Wood-eating cockroaches aren’t the only creatures that will turn their pals into a meal, but their motivations may be unique.

“Cannibalism is pretty common in spiders,” said María José Albo, an evolutionary biologist at the University of the Republic of Uruguay. Among sexually cannibalistic spiders and insects like praying mantises, it’s usually a larger woman who eats her partner. Although on the surface it may seem like a bad result for the man, he can benefit from transferring more sperm while the woman is feeding, said Dr. Albo.

Less cruel, added Dr. Albo added, some male insects and spiders give their companions what is known as a wedding present: food that is sometimes made from the man’s own body. The gift can buy him more time to mate – or to flee.

In all of these cases, only one partner will be fed, said Dr. Albo, what makes the cockroaches so unusual. “If wing eating has fitness benefits for both sexes, it will be the first instance of mutual gift giving,” she said.

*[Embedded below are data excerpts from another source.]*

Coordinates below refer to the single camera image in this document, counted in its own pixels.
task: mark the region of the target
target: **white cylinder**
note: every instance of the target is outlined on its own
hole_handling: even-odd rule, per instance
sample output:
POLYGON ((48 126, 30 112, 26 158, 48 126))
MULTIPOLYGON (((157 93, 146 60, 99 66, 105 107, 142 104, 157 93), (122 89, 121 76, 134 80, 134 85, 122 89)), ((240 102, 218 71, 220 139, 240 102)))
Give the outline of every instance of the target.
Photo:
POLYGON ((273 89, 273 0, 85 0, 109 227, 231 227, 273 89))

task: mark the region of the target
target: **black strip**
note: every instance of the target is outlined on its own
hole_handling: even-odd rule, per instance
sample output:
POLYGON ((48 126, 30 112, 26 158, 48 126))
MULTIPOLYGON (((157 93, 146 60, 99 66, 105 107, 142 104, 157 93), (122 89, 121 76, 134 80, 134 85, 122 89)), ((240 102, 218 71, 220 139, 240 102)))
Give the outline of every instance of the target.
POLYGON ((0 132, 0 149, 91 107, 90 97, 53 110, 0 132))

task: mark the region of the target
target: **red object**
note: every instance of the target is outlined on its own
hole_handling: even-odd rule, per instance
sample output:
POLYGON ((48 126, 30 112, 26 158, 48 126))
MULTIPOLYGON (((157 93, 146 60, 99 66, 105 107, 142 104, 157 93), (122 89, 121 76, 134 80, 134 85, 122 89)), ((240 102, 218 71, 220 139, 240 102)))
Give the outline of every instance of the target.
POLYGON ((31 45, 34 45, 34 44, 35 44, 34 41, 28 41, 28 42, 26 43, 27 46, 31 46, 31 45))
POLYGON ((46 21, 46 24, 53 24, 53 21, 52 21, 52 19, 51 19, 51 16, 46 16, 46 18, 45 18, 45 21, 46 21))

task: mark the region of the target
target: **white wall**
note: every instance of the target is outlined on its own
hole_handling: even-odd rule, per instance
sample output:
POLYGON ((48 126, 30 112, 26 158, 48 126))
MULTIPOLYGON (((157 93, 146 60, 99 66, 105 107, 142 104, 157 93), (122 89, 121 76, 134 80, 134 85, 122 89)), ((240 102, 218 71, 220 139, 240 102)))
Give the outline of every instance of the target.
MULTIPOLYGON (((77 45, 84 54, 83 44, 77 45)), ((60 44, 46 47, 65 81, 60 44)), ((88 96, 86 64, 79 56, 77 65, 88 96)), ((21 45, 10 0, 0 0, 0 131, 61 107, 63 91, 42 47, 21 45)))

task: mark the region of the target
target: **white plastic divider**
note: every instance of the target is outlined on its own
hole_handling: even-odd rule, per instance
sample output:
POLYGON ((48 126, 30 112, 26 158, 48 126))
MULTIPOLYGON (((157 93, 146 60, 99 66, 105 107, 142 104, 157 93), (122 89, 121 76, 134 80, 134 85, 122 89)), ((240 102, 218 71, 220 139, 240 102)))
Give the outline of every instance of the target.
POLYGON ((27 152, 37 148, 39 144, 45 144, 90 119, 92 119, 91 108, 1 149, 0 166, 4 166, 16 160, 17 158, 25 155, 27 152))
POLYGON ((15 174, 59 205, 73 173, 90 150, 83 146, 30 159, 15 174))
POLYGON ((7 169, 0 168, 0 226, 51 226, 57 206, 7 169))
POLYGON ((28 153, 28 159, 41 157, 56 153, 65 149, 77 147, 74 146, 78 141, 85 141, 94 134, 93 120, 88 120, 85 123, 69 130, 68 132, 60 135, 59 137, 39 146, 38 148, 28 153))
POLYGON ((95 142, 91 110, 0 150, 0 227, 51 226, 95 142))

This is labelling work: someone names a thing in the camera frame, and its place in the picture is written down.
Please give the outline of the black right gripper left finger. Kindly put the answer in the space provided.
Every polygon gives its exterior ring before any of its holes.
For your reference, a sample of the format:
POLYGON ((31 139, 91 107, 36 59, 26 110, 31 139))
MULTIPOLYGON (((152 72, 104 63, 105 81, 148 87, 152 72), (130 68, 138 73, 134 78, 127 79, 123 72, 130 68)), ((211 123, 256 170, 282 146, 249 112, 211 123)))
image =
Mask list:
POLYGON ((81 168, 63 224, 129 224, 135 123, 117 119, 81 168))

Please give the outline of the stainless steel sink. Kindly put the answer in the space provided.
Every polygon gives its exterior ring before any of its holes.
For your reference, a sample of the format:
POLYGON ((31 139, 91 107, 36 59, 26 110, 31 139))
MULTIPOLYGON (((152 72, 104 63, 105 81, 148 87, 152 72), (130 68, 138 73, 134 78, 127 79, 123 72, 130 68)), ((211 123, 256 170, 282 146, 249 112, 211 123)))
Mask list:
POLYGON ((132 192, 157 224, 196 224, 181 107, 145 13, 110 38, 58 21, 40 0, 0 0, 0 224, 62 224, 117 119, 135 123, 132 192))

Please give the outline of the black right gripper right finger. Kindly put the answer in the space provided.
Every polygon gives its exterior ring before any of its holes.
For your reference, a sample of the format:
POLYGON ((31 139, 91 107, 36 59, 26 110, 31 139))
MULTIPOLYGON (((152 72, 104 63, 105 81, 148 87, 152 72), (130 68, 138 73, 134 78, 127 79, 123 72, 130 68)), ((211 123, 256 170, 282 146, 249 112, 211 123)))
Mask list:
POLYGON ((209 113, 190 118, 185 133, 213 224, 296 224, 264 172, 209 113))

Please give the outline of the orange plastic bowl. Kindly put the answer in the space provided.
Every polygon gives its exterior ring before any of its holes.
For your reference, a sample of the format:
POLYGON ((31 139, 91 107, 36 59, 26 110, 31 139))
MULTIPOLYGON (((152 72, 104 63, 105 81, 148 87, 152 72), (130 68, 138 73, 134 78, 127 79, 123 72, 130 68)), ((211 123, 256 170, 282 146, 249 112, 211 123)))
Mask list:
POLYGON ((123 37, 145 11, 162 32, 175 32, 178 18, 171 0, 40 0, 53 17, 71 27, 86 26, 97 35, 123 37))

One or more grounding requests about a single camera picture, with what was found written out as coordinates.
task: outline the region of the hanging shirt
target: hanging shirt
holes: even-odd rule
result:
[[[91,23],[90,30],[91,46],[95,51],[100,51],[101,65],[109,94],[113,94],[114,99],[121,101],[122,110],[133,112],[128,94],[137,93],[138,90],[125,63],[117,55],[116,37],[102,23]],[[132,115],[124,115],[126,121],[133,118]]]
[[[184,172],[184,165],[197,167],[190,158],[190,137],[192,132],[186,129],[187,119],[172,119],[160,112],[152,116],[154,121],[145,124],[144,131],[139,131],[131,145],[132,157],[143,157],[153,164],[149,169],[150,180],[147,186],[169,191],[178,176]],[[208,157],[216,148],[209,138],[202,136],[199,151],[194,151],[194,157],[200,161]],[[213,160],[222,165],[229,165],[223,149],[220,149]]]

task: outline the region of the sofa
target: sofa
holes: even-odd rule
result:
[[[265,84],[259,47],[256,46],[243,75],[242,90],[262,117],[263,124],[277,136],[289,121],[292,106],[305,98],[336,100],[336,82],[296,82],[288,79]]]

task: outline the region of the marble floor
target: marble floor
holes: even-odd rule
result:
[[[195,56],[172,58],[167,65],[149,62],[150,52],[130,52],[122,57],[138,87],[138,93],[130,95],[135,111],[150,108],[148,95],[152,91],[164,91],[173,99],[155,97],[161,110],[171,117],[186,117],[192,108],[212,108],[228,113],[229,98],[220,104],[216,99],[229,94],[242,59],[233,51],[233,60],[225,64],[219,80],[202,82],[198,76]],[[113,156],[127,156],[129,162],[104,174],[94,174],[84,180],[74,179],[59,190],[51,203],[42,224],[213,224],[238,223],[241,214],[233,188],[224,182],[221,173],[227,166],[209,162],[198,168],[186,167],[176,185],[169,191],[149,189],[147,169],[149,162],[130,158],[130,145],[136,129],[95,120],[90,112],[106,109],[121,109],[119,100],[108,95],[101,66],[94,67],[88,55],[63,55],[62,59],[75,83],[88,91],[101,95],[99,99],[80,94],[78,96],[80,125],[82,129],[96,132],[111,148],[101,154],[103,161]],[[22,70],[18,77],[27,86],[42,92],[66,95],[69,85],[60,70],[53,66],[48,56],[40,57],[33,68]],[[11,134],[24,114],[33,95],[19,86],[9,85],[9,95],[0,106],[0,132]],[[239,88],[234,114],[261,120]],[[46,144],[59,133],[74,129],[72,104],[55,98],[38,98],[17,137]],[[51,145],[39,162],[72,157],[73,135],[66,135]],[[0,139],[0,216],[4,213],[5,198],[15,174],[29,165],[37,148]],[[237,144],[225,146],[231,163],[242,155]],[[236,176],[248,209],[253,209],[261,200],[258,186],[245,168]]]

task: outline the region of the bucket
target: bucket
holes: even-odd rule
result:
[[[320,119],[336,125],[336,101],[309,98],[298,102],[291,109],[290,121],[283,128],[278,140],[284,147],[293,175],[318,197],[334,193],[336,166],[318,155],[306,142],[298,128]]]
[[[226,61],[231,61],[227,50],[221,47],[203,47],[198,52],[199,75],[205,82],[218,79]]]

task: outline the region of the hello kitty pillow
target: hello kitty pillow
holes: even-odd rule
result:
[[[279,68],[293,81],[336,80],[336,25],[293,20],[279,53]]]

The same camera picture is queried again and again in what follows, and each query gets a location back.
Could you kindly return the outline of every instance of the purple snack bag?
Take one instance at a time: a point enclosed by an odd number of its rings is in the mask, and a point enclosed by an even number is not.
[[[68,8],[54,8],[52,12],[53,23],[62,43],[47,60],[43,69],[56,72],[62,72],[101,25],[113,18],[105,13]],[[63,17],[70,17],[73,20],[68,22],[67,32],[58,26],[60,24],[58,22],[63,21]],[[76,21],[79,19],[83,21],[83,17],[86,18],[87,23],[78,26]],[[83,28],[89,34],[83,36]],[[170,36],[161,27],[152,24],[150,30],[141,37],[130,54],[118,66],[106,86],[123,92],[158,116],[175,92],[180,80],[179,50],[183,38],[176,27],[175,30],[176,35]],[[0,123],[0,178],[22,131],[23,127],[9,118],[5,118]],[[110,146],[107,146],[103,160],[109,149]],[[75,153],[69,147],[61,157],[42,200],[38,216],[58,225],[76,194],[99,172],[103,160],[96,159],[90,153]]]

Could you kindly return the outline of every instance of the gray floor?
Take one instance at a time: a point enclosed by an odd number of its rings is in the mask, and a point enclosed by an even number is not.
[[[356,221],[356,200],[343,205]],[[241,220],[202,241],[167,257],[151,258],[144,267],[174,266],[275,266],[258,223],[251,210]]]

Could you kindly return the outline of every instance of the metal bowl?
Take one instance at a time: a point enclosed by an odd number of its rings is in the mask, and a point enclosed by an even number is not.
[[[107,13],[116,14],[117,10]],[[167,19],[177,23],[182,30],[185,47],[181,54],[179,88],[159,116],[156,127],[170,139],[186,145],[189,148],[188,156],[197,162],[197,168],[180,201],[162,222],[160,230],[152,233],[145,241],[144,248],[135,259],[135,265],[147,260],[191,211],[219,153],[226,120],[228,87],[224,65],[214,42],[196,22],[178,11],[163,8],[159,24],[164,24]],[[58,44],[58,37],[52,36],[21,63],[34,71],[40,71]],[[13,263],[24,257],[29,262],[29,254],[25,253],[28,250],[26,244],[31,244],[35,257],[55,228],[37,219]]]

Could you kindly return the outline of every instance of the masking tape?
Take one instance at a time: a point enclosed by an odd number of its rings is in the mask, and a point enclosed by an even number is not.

These benefits are likely not nutritional, wrote Ms. Osaki and Dr. Kasuya because the cockroach wings are not meaty. But the cockroaches will likely benefit from losing their wings because wings are awkward in tight spaces. Wings can also collect mold or mites, the authors wrote.

“It makes sense that getting rid of the wings if you never fly again is beneficial,” said Allen J. Moore, an evolutionary biologist at the University of Georgia. Some other insects that live underground or in wood also lose their wings after mating, such as termites, close relatives that Dr. Moore called “just fancy cockroaches”.

But these insects have to lose their wings on their own. “This mutual help is just unique,” he said.